Where Felix the Reaper is perfectly raucous, Spiritfarer offers a stately and serene vision of the afterlife, characterised by lilting orchestral movements and the almost imperceptible motion of the ship against a soft, pellucid skyline. Stella herself is no foul, towering apparition: she has a cat named Daffodil, sports an oversized hat, enjoys fishing from the rear deck in quieter moments, and is given to hugging her passengers. The spirits themselves compare to totem animals from the mythologies of North American indigenous tribes, hybrids of animal and flower. The game is “agnostic”, Guérin says, but makes use of ideas from various belief systems, from ancient Egypt to pre-medieval Norse cults.
Spiritfarer may appear rather sanitised in trailers, too sunny and upbeat to convince as a portrayal of dying, but Guérin comments that it will enter “darker” territory later on, as some of your passengers struggle with conditions like dementia and depression. While the game focuses on Stella’s changing relationship with each character, he adds, “the spirits will acknowledge one another, and some of them might have more in common than just being here at the same time.”
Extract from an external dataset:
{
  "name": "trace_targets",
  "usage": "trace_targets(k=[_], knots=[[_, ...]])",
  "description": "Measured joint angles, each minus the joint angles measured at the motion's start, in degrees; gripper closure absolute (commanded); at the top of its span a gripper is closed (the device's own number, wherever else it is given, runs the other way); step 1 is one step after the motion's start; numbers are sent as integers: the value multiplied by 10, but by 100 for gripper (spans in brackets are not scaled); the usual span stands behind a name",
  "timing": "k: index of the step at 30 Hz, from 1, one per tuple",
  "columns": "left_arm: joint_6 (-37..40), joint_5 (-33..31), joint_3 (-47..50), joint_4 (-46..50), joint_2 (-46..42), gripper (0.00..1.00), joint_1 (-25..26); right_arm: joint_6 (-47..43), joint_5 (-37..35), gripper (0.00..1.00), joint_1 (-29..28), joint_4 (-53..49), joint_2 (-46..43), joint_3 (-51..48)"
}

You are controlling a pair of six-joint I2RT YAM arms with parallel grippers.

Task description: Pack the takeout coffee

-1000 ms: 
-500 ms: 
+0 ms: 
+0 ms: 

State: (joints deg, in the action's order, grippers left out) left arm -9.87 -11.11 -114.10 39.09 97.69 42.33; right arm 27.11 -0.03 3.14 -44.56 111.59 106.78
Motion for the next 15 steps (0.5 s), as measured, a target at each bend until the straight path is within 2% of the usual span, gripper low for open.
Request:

Where Felix the Reaper finds comedy in the arbitrariness of death, Spiritfarer’s achievement may be how it rescues the management sim genre from its banal interest in profit. Management sims are generally about resource optimisation and expansion – here, you’ll tend to an on-board garden, visit islands in search of raw materials, and add facilities to your ship during the voyage. But Spiritfarer is not, in the end, about building up: it is about letting go. It will be interesting to follow how the game plays this theme against what it borrows from less emotive settlement sims, like Harvest Moon.
Death in video games is typically a non-event, a lapse to be edited out on replay. Where it’s more than that, it is often coarsely transmuted into currency: one of the defining traits of the modern role-playing genre is the conversion of an enemy’s lifeforce into “XP” for character growth. Few are the games that set out to seriously investigate death – to engage with the forms it has assumed over the centuries, and break the silence that hangs around the subject.
“Death is something we – in Denmark at least – don’t speak about, and if we do we lower our voices,” observes Ravn. “And that’s just weird, especially when you look at how prominent and sprawling Death is [when] portrayed in art. So we’d love to push at that. Make it OK to talk loudly and clearly about Death, and laugh when facing it.”